Pmap, Folds.map and ThreadsX.map perform worse than map for a seemly parallel task

I am trying to parallelize a simple function (doTheTransit in the MWE below). I have opened Julia in the terminal with -p 6 since I have a 6-Core processor.
Explanation of my MWE:
With the function createNecessary I am constructing a vector of tuples, each tuple consists of a dictionary and a vector of indexes. In the function doTheTransit I have an input parameter state and a tuple. Generally I want to compute a successor state to the input state. Here every element has a specific function, therefore a specific successor element, and the ith’s successor element is determined by certain elements in the existing state, these certain elements are idx in the function createNecessary. The dictionary created in the function createNecessary are all the possible combinations of idx (keys) and a successor element to the ith element (value).
I now want to use map to iterate over the vector of tuples and create the successor state by computing each successor element separately, with doTheTransit.
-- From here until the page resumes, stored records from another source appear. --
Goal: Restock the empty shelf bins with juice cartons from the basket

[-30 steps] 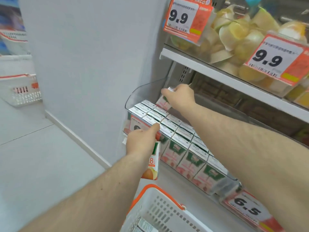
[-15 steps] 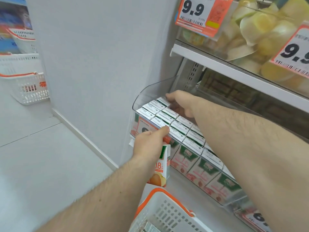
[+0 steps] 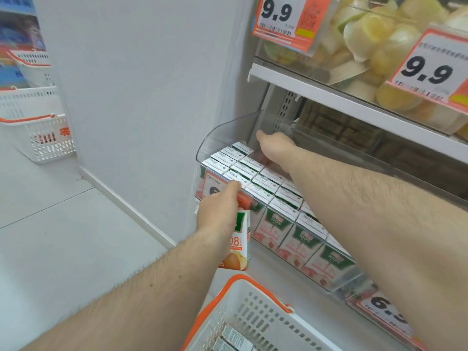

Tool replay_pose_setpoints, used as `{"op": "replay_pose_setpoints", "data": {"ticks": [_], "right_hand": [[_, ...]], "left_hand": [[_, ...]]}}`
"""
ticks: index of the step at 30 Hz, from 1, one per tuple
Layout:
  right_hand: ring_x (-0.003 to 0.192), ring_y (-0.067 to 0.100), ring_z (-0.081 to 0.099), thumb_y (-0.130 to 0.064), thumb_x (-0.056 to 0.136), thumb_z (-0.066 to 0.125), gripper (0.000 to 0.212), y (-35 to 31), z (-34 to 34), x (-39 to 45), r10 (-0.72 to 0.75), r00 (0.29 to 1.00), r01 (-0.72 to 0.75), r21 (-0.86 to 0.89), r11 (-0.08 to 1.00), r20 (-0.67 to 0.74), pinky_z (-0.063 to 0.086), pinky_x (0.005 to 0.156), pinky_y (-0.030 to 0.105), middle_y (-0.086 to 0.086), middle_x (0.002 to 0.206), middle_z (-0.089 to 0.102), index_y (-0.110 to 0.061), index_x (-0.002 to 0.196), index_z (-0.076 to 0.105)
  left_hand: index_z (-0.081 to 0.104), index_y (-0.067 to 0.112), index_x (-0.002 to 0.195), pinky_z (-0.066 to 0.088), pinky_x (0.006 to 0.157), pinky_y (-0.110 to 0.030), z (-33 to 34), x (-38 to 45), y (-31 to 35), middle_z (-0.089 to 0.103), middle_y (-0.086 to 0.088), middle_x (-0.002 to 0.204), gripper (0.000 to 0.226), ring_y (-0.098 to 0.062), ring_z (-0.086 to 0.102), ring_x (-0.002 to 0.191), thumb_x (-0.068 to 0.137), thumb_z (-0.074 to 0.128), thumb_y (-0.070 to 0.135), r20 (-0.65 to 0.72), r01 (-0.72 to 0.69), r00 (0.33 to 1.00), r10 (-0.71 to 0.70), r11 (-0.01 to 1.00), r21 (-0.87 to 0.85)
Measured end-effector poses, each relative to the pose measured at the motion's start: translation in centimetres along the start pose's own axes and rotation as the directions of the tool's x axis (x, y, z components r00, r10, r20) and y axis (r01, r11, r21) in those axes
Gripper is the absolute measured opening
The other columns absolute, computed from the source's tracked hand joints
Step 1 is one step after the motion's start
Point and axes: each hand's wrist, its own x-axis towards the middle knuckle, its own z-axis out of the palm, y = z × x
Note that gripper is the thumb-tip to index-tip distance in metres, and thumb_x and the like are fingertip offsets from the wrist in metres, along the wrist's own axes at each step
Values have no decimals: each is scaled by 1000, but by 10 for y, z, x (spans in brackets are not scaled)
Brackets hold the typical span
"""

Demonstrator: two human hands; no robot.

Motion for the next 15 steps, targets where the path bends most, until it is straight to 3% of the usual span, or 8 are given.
{"op": "replay_pose_setpoints", "data": {"ticks": [3,7,11,13,15], "right_hand": [[85,23,64,-35,94,49,36,3,-24,-29,-201,955,206,0,979,-219,49,78,31,4,85,71,-8,75,64],[76,18,66,-23,85,58,20,31,-46,-119,-313,907,362,139,922,-282,53,76,33,0,68,70,-17,70,69],[64,19,64,-15,81,63,18,84,-43,-199,-255,903,361,291,886,-344,53,64,35,-2,61,66,-19,63,65],[60,5,57,-13,82,65,23,107,-41,-225,-200,896,339,321,884,-396,48,60,25,-11,61,64,-25,62,63],[63,0,55,-21,81,67,17,124,-38,-245,-143,909,300,378,876,-391,46,61,18,-13,67,64,-27,65,62]], "left_hand": [[53,14,80,45,55,-26,0,-15,-1,63,-8,65,39,-20,60,51,90,45,51,26,18,999,-18,1000,-9],[50,14,68,39,51,-23,17,-47,-4,54,-3,47,40,-16,50,38,93,46,44,166,4,986,-1,1000,-18],[54,13,64,44,64,-34,43,-76,-14,58,-13,63,40,-24,54,56,93,48,40,294,32,956,-22,999,-30],[56,12,65,45,66,-37,54,-89,-22,59,-17,68,40,-26,54,59,94,47,39,346,47,937,-42,999,-8],[56,12,67,46,61,-33,63,-102,-28,59,-16,67,41,-25,55,54,96,44,38,388,71,919,-68,997,8]]}}
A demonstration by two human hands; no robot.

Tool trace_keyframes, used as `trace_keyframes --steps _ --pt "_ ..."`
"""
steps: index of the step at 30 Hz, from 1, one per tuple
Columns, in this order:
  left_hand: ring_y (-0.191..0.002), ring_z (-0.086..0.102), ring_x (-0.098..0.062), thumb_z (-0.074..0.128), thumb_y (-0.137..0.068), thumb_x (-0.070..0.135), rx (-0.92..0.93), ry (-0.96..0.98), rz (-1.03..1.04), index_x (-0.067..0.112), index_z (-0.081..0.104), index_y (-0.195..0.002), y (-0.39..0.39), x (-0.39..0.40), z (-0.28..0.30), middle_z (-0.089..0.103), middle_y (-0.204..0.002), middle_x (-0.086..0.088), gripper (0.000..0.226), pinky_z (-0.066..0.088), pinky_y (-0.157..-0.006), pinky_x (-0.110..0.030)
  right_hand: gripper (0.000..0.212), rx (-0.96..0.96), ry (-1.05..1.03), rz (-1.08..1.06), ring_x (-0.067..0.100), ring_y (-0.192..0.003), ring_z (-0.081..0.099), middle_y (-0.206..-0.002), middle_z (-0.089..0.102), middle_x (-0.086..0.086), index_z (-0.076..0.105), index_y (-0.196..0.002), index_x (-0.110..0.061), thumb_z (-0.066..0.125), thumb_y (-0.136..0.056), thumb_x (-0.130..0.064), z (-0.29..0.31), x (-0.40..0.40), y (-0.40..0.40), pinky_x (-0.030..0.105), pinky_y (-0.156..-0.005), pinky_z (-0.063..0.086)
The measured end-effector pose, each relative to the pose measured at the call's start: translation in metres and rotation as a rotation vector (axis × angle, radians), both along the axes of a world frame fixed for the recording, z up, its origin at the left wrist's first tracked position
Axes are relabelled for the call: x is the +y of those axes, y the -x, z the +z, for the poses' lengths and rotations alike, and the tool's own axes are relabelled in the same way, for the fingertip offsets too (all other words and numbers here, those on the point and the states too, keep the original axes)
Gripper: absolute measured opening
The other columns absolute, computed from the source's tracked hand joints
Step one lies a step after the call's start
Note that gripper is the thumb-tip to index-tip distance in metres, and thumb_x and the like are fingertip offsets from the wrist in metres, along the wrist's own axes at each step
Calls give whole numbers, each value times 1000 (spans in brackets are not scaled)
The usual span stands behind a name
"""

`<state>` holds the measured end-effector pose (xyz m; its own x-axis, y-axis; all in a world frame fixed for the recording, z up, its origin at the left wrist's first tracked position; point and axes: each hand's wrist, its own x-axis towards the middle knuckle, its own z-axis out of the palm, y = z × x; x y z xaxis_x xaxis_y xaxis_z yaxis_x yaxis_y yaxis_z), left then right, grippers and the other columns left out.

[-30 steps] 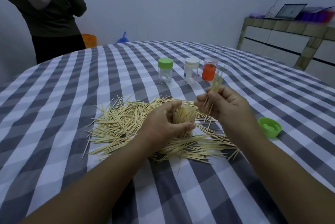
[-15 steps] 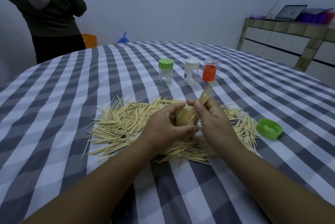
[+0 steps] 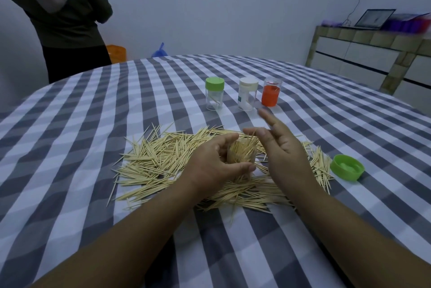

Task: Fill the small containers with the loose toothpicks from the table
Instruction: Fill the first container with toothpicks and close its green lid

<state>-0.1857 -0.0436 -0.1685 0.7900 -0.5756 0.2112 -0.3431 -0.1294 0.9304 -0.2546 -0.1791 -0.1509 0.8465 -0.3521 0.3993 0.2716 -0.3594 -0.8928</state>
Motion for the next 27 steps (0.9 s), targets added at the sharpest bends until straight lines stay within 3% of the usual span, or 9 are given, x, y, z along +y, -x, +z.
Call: trace_keyframes --steps 2,5,7,10,13,16,21,23,27 --pt "-90 68 -8 85 -66 18 -14 -5 2 23 56 -129 -1 0 -1 69 -101 5 70 56 -83 -29 25 5 62 36 -10 -111 53 -113 66 -13 58 -117 -38 50 -96 -25 -2 2 -1 5 -86 41" --pt "-72 63 1 83 -69 14 -37 -10 14 43 60 -106 -2 -1 0 67 -78 17 52 52 -73 -23 26 -18 257 -13 -7 -108 53 -103 62 -25 65 -105 -37 58 -93 -15 -7 5 -2 8 -92 37" --pt "-77 64 1 84 -68 21 -37 -21 17 36 61 -114 -1 -1 -1 68 -86 17 54 54 -76 -25 25 -30 323 -79 -4 -108 51 -97 58 -31 69 -104 -33 59 -92 -13 -9 5 -3 7 -93 33" --pt "-98 67 -12 86 -65 27 -41 -38 35 20 54 -132 -1 0 0 68 -110 2 75 55 -88 -36 21 18 292 -138 3 -110 50 -105 56 -20 71 -108 -25 57 -93 -18 -7 4 -4 5 -88 33" --pt "-99 67 -10 86 -66 20 -29 -32 38 17 53 -133 -1 0 1 67 -112 1 75 54 -90 -31 20 120 225 -91 2 -111 50 -117 56 -14 72 -105 -22 58 -92 -20 -2 0 -3 15 -87 36" --pt "-97 68 -10 86 -64 18 5 -30 37 16 52 -133 -2 0 0 68 -110 0 76 55 -88 -27 18 213 8 49 -2 -104 58 -110 65 -16 73 -101 -22 58 -91 -24 10 -7 2 16 -81 42" --pt "-98 67 -10 86 -63 17 27 -16 74 17 54 -131 -5 4 3 67 -110 0 75 54 -85 -21 23 299 -39 122 0 -106 60 -104 71 -13 67 -109 -32 52 -95 -23 16 -27 4 22 -84 45" --pt "-97 66 -9 85 -63 17 25 -20 94 18 54 -131 -7 6 5 67 -108 1 74 54 -82 -17 27 343 73 85 2 -108 59 -107 70 -13 65 -113 -31 51 -95 -15 16 -34 5 20 -85 43" --pt "-100 66 -11 84 -64 18 34 -23 113 17 53 -132 -8 6 6 67 -110 -2 74 53 -88 -21 49 603 680 -7 15 -127 46 -141 50 -4 48 -138 -27 45 -93 -8 3 -46 -2 28 -102 39"
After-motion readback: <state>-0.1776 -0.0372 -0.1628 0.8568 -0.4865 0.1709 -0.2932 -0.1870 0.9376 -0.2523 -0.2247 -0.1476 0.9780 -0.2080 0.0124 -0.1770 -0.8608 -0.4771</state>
This task seems perfect for parallelizing it, but using pmap I have a lot more allocations and need a lot more time than using non-parallel map. I have also included Folds.map and ThreadsX.map since these are also suppose to parallelize the given task, both need a lot less time compared to pmap but are no faster than map.

I am very surprised by this outcome, since I would have liked to reduce the runtime of my functions by parallelizing this computation.
Am I doing something wrong?
Or why does the runtime increase?

using Distributed, Folds, ThreadsX

@everywhere function createNecessary(n)
    vectorOfTuple = Vector{Tuple{Dict{Vector{Int64}, Int64}, Vector{Int}}}(undef, n)
    randi = rand(1:(n-1), n)
    for i in 1:n
        dicti = Dict{Vector{Int64}, Int64}()
        idx = rand(1:n, randi[i])
        for j in 0:((1<<randi[i])-1)
            dicti[digits(j, base=2, pad= randi[i])] = rand(0:1)
        end
        vectorOfTuple[i] = (dicti,idx)
    end
    return vectorOfTuple
end 

@everywhere function doAllTransitions(funcis, state)
    println("Map:")
    @time map(fun -> doTheTransit(fun, state), funcis)
    println("Pmap:")
    @time pmap(fun -> doTheTransit(fun, state), funcis)
    println("Folds.map:")
    @time Folds.map(fun -> doTheTransit(fun, state), funcis)
    println("ThreadsX.map:")
    @time ThreadsX.map(fun -> doTheTransit(fun, state), funcis)
end

@everywhere function doTheTransit(func, state)
    tempi = state[func[2]]
    return func[1][tempi]
end

doAllTransitions(createNecessary(25), rand(0:1, 25))

The @time results were the following:

Map:
  0.000758 seconds (26 allocations: 4.031 KiB)
Pmap:
810.314207 seconds (46.93 M allocations: 11.876 GiB, 27.62% gc time, 0.01% compilation time)
Folds.map:
  0.076025 seconds (5.96 k allocations: 338.998 KiB, 81.34% compilation time)
ThreadsX.map:
  0.090041 seconds (7.45 k allocations: 413.728 KiB, 97.14% compilation time)

Did you try running things twice? You could be measuring compilation.

Yes I ran it twice and the outcome did not change.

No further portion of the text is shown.